PROBLEM TO WORK ON:
Gather each line of the records where "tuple" appears.

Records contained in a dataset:

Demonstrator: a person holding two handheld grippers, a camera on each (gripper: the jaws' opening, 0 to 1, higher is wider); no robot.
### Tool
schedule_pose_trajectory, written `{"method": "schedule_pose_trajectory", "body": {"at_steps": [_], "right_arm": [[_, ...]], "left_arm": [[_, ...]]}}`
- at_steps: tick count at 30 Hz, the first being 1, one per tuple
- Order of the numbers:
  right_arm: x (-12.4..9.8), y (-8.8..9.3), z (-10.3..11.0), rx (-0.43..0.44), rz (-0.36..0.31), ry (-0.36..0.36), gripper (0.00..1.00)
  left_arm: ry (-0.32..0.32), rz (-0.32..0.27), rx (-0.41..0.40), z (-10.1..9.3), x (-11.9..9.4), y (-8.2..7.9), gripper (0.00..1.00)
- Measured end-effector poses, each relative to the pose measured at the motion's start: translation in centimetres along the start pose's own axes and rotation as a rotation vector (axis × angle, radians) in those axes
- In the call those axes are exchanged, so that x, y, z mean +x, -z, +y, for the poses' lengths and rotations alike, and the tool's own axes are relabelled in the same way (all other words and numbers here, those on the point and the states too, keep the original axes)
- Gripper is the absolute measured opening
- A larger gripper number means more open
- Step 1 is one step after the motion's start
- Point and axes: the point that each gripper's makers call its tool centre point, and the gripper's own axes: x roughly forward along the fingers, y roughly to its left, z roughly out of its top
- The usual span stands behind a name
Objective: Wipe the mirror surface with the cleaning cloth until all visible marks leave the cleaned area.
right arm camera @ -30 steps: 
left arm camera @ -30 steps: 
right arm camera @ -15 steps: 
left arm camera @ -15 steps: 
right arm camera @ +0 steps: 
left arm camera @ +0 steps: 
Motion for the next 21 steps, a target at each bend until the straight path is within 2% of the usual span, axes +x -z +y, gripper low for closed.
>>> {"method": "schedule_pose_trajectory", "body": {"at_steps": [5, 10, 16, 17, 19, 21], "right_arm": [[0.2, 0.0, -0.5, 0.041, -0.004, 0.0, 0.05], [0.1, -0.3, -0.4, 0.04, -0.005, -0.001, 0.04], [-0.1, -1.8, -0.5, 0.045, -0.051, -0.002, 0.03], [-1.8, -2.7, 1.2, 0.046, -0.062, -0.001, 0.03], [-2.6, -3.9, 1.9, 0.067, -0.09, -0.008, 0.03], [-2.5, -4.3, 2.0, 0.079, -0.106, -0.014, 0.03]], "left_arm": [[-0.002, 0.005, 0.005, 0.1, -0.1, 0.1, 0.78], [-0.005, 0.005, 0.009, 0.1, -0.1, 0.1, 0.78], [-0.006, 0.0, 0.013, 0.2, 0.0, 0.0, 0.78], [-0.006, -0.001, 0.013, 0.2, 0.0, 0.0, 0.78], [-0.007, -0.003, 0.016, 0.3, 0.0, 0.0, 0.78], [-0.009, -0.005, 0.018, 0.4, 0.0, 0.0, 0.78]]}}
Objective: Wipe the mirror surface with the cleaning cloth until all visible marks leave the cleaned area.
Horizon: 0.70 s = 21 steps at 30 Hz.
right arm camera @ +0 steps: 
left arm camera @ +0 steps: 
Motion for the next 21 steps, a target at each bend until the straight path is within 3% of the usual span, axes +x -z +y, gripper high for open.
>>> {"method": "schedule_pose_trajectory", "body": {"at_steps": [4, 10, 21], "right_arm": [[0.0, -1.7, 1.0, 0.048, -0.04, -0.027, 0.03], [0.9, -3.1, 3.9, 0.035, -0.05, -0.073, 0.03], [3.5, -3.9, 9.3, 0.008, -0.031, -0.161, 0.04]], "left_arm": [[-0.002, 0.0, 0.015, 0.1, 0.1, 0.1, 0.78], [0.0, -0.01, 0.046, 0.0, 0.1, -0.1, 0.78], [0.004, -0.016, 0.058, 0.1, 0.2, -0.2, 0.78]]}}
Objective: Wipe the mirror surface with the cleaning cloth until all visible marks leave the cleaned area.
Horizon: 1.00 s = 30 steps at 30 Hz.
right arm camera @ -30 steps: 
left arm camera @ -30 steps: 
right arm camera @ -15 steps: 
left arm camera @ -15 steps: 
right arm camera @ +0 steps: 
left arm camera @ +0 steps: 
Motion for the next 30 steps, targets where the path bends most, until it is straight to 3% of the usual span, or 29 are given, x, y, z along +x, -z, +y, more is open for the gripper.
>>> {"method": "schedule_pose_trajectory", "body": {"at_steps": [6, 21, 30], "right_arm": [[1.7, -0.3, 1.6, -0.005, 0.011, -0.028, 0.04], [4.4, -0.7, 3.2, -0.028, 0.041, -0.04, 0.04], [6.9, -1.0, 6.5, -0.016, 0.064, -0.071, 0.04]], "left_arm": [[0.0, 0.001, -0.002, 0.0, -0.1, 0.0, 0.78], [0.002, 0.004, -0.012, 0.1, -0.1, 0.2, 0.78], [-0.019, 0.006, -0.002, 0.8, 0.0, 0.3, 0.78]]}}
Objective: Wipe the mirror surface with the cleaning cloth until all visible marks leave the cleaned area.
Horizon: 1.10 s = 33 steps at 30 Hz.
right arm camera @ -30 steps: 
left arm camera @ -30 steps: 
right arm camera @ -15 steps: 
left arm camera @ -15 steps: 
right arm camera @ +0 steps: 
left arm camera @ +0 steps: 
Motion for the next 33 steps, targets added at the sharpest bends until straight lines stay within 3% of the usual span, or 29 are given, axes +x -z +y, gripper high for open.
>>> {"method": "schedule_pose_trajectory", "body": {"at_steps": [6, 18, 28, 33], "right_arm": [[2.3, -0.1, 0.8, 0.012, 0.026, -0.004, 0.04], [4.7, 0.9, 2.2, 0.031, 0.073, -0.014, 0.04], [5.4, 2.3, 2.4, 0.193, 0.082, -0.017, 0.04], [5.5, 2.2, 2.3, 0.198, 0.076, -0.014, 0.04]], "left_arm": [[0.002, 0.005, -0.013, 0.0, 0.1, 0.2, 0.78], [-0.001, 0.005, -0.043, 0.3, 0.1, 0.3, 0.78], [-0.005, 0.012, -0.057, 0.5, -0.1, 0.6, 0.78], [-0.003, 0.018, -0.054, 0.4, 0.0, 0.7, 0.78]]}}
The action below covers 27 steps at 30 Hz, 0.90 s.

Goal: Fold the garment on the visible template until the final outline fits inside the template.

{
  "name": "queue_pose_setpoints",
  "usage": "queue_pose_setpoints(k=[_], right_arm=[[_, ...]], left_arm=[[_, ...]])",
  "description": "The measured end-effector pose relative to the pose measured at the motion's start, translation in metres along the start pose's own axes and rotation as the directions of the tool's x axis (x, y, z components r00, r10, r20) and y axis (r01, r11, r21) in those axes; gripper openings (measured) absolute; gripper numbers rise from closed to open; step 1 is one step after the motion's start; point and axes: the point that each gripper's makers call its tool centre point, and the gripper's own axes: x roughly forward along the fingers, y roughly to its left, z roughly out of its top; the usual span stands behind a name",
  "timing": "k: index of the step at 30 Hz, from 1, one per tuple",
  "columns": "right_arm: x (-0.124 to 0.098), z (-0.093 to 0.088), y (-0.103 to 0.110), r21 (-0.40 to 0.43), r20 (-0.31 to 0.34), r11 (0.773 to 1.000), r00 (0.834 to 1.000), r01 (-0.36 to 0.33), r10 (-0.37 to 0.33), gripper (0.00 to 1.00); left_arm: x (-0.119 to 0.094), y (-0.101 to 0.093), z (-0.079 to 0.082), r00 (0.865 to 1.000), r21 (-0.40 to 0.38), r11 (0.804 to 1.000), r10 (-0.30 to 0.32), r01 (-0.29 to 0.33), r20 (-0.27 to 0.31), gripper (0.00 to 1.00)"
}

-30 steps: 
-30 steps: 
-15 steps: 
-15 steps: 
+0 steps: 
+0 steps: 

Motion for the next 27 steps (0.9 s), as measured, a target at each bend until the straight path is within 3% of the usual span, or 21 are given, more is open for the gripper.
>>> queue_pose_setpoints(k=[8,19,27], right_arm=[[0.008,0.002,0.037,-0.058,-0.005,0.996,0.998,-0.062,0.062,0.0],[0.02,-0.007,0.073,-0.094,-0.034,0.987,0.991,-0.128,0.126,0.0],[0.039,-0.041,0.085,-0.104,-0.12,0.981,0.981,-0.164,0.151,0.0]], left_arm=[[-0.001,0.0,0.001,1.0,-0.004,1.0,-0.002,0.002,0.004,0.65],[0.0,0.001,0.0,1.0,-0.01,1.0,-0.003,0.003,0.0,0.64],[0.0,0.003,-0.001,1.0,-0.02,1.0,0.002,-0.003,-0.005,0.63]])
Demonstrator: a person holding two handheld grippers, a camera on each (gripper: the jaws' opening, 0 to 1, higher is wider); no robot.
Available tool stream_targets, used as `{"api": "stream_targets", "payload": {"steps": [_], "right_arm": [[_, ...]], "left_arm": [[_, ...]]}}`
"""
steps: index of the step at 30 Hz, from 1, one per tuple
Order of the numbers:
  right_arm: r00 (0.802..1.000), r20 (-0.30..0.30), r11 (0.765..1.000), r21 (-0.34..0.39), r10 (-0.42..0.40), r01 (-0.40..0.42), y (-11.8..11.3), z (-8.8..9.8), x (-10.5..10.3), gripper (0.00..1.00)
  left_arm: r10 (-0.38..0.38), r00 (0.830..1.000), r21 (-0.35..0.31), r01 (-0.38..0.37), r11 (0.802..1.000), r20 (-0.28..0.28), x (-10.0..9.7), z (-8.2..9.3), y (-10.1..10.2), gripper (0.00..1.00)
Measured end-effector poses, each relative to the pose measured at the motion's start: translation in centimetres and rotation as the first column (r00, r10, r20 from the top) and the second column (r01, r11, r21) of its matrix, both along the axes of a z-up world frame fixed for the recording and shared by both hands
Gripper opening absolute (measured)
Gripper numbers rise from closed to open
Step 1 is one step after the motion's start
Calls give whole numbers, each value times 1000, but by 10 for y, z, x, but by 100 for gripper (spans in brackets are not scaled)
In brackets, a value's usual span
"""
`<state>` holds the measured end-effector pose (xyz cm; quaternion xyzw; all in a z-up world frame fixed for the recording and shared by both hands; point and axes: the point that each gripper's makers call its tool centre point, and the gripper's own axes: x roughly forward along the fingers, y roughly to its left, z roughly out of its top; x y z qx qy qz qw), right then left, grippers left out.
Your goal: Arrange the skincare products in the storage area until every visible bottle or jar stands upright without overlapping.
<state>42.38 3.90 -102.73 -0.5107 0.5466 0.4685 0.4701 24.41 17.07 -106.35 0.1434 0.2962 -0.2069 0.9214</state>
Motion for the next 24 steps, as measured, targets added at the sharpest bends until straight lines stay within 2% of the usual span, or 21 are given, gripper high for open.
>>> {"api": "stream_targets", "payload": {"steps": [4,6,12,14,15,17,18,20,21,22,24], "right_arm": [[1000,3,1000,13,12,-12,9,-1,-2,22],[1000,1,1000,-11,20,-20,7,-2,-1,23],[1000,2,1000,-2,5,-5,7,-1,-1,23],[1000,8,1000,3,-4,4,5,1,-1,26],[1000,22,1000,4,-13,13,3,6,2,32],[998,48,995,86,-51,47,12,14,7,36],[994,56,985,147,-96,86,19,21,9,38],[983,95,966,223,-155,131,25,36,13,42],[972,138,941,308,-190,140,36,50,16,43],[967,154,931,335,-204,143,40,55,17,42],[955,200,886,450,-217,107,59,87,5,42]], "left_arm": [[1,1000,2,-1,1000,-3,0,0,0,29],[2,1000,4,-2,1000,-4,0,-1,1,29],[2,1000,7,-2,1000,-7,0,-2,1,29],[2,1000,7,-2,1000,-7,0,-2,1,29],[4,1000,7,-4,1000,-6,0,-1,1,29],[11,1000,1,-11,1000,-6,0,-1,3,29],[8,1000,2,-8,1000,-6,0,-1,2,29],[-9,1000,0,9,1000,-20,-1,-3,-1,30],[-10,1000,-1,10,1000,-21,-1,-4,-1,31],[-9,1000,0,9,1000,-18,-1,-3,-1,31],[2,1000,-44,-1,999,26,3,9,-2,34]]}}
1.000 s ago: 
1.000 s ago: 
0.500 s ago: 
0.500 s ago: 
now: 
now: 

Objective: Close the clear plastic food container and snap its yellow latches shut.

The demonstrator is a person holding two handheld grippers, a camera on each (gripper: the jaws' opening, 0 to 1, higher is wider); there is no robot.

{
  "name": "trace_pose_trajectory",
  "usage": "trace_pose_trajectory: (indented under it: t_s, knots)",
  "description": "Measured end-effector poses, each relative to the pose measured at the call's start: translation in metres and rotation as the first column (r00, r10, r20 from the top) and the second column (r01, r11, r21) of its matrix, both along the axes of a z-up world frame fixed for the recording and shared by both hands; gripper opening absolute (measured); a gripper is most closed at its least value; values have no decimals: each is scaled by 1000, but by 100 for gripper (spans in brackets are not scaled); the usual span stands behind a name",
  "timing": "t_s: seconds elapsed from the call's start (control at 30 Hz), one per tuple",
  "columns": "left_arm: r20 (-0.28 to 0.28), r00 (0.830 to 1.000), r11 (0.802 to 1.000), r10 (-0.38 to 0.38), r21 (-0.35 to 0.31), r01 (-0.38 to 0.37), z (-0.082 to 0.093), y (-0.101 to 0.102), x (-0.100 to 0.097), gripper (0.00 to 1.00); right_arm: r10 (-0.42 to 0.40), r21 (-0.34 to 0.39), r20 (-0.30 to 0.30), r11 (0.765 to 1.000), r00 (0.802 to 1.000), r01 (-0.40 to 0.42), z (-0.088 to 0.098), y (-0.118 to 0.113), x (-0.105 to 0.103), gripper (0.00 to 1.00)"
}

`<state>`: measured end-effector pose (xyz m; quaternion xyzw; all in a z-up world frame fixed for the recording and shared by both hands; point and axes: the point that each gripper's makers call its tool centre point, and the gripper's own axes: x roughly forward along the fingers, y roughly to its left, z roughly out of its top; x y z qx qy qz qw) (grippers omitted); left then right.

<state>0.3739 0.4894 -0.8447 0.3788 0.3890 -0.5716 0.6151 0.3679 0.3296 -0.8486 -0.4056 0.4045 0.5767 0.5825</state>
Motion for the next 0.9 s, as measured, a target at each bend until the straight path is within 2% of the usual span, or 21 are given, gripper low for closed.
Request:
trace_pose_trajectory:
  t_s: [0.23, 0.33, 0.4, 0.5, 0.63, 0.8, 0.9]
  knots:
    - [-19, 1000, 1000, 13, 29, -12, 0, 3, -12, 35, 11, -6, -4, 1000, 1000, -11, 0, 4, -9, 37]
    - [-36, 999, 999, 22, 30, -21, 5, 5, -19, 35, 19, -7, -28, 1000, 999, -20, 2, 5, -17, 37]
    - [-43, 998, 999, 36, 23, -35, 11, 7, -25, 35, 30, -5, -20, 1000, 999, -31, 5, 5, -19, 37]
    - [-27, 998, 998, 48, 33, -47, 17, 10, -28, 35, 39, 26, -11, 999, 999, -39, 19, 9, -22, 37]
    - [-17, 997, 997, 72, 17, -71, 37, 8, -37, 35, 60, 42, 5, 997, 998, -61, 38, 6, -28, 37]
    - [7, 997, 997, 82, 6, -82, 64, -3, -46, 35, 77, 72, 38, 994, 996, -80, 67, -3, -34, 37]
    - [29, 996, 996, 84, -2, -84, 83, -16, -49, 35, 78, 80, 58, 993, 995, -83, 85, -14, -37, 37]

OUTPUT BELOW:
- at_steps: tick count at 30 Hz, the first being 1, one per tuple
  "timing": "k: index of the step at 30 Hz, from 1, one per tuple",
steps: index of the step at 30 Hz, from 1, one per tuple
  "timing": "t_s: seconds elapsed from the call's start (control at 30 Hz), one per tuple",

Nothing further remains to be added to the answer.